Les remaniements qui s’annoncent en prévision du XVIIe congrès du parti communiste, en octobre prochain, vont bon train. Zeng Qinghong, rival du secrétaire général Hu Jintao, a réussi à mettre en avant ses hommes, des enfants de cadres de la révolution que l’on désigne collectivement par le « parti des princes », avec Xi Jinping en chef de file, nommé nouveau secrétaire du Comité du Parti de Shanghai. Toutefois, ces personnalités émergentes semblent peu enclines à inverser la tendance à libéraliser l’économie, bien au contraire.
Les luttes intestines au sommet sont une constante dans la réalité politique chinoise, mais cette fois elles sont couplées d’une crise d’identité qui n’est pas sans danger, car déjà l’on voit le vide idéologique se peupler d’alternatives dont les prétendants, même apolitiques, font toujours les frais d’une répression brutale, voire les adeptes du Falun Gong.
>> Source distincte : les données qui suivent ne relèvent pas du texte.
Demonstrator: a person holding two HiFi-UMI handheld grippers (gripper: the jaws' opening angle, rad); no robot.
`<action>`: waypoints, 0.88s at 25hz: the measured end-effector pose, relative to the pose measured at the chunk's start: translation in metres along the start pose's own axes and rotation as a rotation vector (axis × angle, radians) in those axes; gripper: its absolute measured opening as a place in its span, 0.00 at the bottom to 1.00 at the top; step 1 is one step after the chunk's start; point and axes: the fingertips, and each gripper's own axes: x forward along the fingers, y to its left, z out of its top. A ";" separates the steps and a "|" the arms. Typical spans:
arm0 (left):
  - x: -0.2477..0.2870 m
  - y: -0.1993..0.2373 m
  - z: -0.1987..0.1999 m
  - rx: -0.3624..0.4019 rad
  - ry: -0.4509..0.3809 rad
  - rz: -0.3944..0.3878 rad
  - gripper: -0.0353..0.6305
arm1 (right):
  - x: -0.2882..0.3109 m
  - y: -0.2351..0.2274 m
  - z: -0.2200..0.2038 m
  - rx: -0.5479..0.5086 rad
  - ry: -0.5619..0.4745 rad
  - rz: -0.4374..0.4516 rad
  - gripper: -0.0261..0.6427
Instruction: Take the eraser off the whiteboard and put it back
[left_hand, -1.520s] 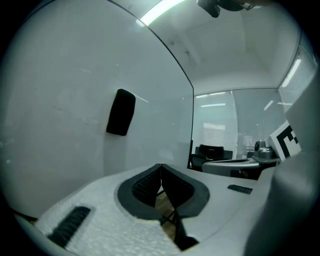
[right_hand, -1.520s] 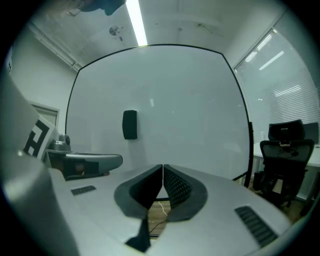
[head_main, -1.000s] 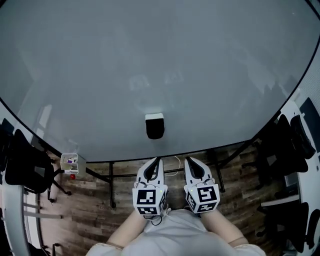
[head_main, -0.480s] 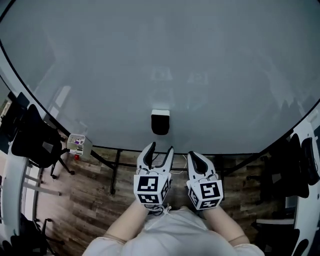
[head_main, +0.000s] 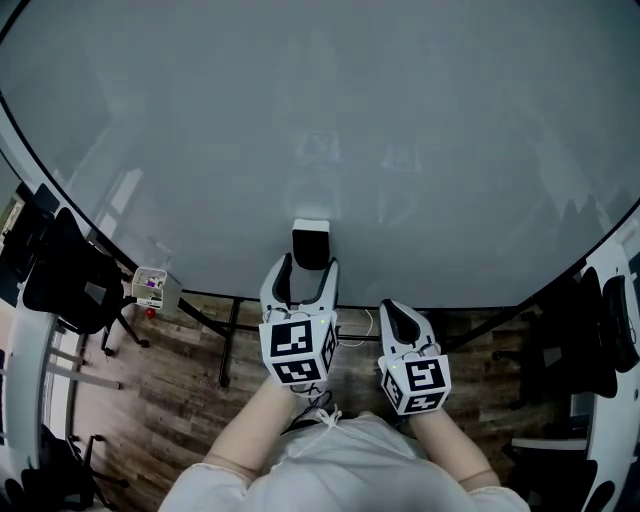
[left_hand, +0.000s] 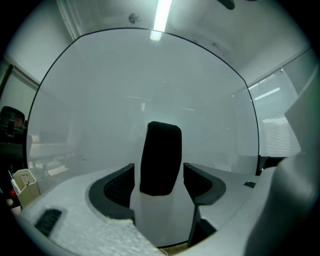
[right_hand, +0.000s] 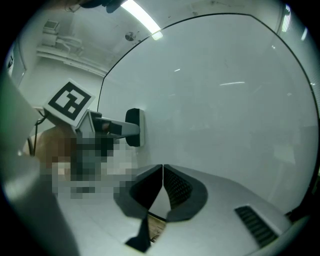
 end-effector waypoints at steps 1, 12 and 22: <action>0.002 0.000 0.003 -0.001 -0.007 0.005 0.49 | 0.000 0.000 0.000 -0.002 0.002 0.004 0.08; 0.025 0.001 -0.001 0.088 -0.019 0.054 0.49 | 0.006 -0.003 -0.005 0.005 0.022 0.021 0.08; 0.025 0.004 0.001 0.101 -0.034 0.059 0.45 | 0.006 -0.008 -0.003 0.006 0.017 0.003 0.08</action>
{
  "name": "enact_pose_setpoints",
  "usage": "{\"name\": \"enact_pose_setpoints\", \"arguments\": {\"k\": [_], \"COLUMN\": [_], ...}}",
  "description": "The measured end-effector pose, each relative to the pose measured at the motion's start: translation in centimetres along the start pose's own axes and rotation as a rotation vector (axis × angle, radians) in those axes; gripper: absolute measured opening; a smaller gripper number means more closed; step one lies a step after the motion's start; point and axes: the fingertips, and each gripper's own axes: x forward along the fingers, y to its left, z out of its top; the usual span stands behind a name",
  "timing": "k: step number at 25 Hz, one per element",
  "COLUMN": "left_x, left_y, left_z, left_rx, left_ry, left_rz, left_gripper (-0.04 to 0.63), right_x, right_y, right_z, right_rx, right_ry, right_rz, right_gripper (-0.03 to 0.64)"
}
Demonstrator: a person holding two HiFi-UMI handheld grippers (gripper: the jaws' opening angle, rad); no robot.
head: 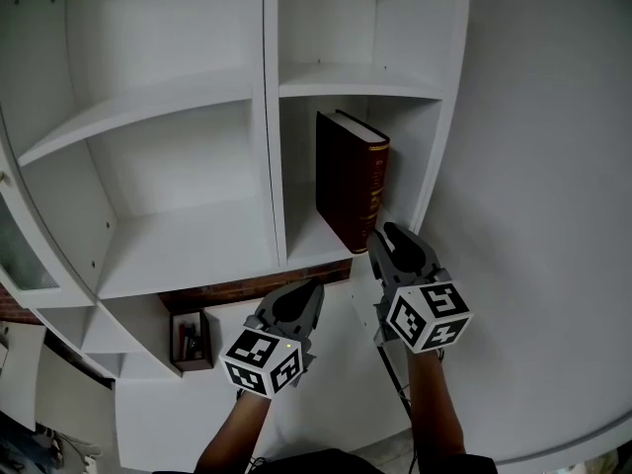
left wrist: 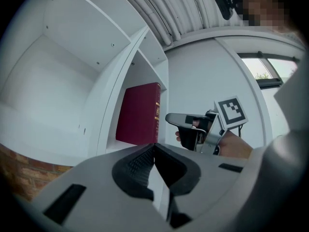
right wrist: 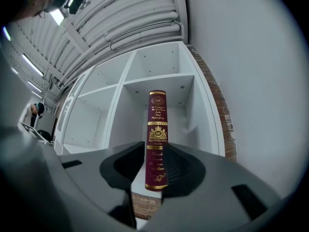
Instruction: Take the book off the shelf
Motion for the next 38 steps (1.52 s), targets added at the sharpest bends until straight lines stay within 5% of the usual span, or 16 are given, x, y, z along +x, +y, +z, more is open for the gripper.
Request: {"name": "enact_pose_setpoints", "arguments": {"k": [10,38], "left_x": [0.6,1.2], "left_y": [1.5,4.0], "left_z": [-0.1,-0.6], "left_rx": [0.012,0.001], "left_ry": [0.002,0.008], "left_rz": [0.042,0.085], "left_gripper": [0.017,0.016], "right_x": [3.0,6.5], "right_y": [-1.0,0.5], "right_z": [-0.6,-1.3], "right_rx": [-0.013,-0.019], "right_ry": [0.028,0.028], "right_rz": [0.013,0.069], "right_gripper": [0.228,0.255]}}
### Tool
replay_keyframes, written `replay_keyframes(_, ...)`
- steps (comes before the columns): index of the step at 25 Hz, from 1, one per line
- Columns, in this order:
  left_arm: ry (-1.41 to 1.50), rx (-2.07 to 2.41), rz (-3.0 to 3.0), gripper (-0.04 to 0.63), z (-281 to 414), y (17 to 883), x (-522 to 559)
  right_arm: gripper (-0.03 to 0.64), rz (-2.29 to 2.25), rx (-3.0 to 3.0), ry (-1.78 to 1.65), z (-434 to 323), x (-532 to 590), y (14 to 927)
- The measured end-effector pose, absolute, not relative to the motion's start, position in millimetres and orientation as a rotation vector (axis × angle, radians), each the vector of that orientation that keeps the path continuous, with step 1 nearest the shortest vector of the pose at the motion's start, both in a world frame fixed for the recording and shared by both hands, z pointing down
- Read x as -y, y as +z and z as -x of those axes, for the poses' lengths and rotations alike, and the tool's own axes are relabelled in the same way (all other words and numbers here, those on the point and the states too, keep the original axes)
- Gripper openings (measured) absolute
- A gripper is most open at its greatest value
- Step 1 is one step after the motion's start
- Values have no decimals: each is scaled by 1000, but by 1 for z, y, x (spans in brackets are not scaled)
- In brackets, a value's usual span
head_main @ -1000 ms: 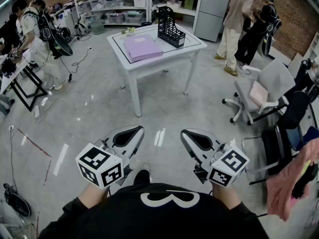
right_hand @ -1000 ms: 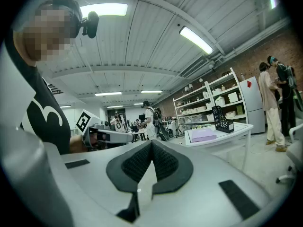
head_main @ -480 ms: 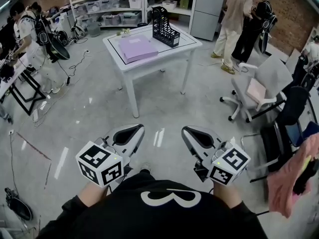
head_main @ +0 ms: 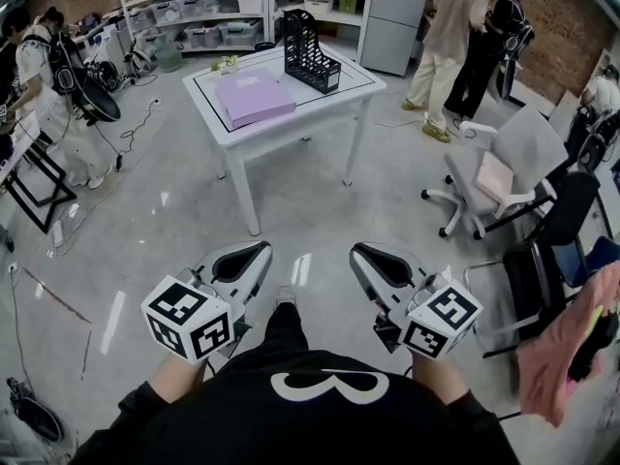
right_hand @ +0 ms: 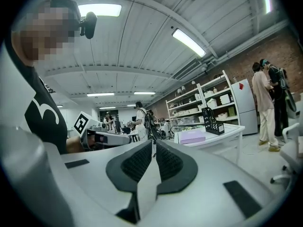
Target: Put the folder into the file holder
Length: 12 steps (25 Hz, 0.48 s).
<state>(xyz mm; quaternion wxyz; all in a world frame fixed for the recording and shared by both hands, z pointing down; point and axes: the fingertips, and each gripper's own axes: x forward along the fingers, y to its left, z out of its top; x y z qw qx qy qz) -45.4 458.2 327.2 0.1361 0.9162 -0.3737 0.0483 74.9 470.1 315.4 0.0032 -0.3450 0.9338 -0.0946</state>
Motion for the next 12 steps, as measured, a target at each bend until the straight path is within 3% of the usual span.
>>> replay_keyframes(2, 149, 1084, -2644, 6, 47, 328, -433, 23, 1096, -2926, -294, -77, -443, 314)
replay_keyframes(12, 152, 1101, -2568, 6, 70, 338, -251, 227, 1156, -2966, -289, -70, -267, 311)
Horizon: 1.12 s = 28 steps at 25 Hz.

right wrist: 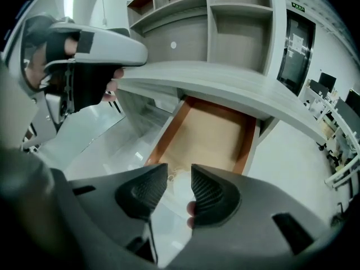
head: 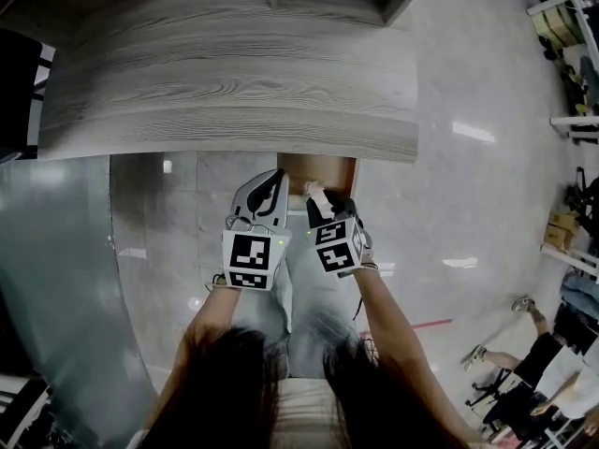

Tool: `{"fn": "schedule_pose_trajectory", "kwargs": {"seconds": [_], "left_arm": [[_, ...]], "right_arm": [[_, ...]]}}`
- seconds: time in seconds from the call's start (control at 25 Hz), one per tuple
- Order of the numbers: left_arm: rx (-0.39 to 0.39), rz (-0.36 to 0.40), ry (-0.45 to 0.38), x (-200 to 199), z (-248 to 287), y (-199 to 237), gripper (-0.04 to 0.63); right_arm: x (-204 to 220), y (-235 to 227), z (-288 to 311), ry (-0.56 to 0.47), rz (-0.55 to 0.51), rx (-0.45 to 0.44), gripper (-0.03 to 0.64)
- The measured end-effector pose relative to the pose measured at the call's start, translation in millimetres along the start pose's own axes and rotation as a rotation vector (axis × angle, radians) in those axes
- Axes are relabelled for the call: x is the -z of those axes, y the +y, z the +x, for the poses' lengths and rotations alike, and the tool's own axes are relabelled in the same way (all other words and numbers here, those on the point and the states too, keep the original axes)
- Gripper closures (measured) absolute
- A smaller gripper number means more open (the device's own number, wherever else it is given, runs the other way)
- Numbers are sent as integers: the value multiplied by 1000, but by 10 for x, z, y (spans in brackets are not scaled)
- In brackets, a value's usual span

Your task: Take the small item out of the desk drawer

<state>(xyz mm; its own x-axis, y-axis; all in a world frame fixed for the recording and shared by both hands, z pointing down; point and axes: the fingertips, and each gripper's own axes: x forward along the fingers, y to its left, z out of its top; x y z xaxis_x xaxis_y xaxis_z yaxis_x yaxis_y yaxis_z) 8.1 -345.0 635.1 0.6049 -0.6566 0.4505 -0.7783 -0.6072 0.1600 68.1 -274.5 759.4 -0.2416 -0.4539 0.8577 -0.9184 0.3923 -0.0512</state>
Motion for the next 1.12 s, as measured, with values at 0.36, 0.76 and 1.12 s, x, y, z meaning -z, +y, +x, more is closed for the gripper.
{"fn": "schedule_pose_trajectory", "kwargs": {"seconds": [0.36, 0.76, 1.12], "left_arm": [[-28, -37, 13, 170, 77, 142, 581], [-43, -56, 33, 315, 117, 261, 581], [-54, -65, 52, 405, 131, 340, 581]], "right_arm": [[178, -29, 258, 78, -8, -4, 462], [311, -33, 474, 145, -30, 5, 442], [356, -97, 580, 213, -6, 37, 437]]}}
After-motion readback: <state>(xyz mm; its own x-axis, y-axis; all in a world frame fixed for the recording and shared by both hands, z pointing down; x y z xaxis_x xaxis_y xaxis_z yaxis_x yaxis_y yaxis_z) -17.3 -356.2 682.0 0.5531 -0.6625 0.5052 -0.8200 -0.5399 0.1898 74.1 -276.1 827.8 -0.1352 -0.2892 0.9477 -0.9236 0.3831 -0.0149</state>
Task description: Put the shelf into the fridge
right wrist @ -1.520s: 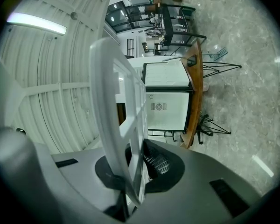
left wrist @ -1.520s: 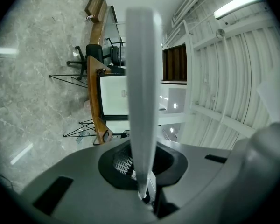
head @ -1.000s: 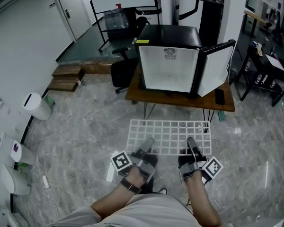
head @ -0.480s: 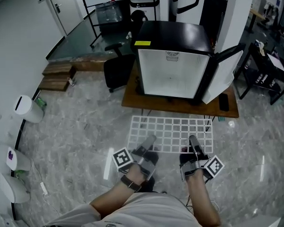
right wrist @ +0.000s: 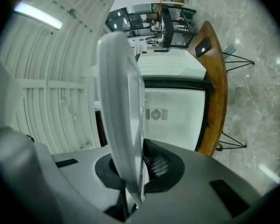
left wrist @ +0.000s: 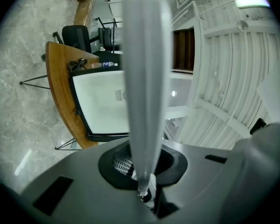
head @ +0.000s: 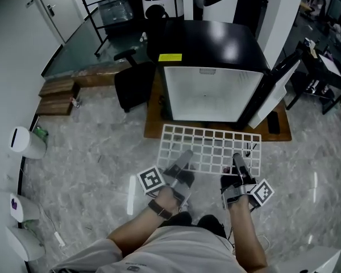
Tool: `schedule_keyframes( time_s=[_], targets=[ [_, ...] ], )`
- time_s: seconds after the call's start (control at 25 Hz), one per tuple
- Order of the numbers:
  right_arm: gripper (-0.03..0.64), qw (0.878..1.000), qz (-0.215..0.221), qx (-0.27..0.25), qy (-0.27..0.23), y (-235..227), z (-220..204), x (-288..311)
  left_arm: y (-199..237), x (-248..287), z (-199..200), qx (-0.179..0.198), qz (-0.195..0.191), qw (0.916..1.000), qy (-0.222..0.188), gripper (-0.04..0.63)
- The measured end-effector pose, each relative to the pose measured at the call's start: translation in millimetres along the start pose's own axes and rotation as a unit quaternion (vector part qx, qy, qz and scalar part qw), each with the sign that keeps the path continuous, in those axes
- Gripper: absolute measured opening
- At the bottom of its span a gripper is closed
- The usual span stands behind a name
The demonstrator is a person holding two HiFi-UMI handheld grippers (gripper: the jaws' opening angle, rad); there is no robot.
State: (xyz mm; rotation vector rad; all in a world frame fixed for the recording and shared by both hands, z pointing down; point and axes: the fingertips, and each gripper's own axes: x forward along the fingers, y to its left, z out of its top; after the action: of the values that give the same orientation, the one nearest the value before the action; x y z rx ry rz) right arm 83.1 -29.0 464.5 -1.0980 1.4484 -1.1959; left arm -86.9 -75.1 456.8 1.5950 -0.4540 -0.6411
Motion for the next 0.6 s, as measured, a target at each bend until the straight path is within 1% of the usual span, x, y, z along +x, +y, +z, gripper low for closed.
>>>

L’aspiration à la démocratie, tuée dans l’œuf, semble être passée au deuxième plan. La génération Tiananmen a été réduite au silence, les revendications se font faites plus modestes. Durant les sessions de l’Assemblée, les victimes des purges antidroitistes de Mao ont réclamé une réhabilitation incluant compensations. Surtout, il a encore été question de la réforme du laojiao, ce système de rééducation par le travail vieux d’un demi-siècle, sujet à l'agenda du jour depuis 2005, mais sans aboutir, faute d’accord entre les juristes et les députés sur la longueur des peines ou leur fonction. Officiellement, ce système est conçu à corriger les individus coupables de délits mineurs, mais dans les faits, il ouvre les portes à tous les abus, et consacre l'arbitraire policier. De nombreux dissidents en ont fait les frais, et continuent d’en faire.
Ce n’est un secret pour personne que la Chine exécute davantage de condamnés que tous les autres pays réunis. Cependant, le besoin de marquer des points sur le tableau des droits de l'homme est pressant. En particulier, la Chine est soucieuse de son image de marque en vue de la tenue des jeux Olympiques de 2008. Mais comment concilier les termes contradictoires de l'article premier de la Constitution définissant la nature du régime, celles de « dictature démocratique populaire » ? D’une part, l'organisation et le fonctionnement des institutions décrits par la Constitution sont faussés par le rôle dirigeant du parti et son système de nomenklatura, recommandation par le comité du P.C. des candidats aux postes à pourvoir dans l'appareil d'État. Ce qui a trop souvent pour effet de vider la législation de sa substance, incapacitant en particulier le droit civil face aux pouvoirs léonins de la bureaucratie. D’autre part, même si l’on accorde aux leaders actuels le mérite de pratiquer un despotisme éclairé, œuvrant à bon escient pour le rayonnement de la Chine dans le monde, quelle garantie, en effet, que demain n'apportera pas un coup de gouvernail aussi brutal et imprévisible qu'hier ?
Pour l’heure, la libéralisation dans laquelle est engagé le pays fait l’effet d’un bain de jouvence pour les populations urbaines, d’un arrêt de mort pour les paysans menacés d’expulsion, sacrifiés sur l'autel du nouveau capitalisme chinois. Mais il est indéniable que la société accroît ses richesses matérielles et culturelles, renouant avec une réalité connue sous la dynastie des Hans, des Songs ou encore des Tangs, temps où la Chine était une civilisation ouverte et cosmopolite, et où l’on comptait dans sa capitale pas moins de deux mille établissements de commerce étrangers.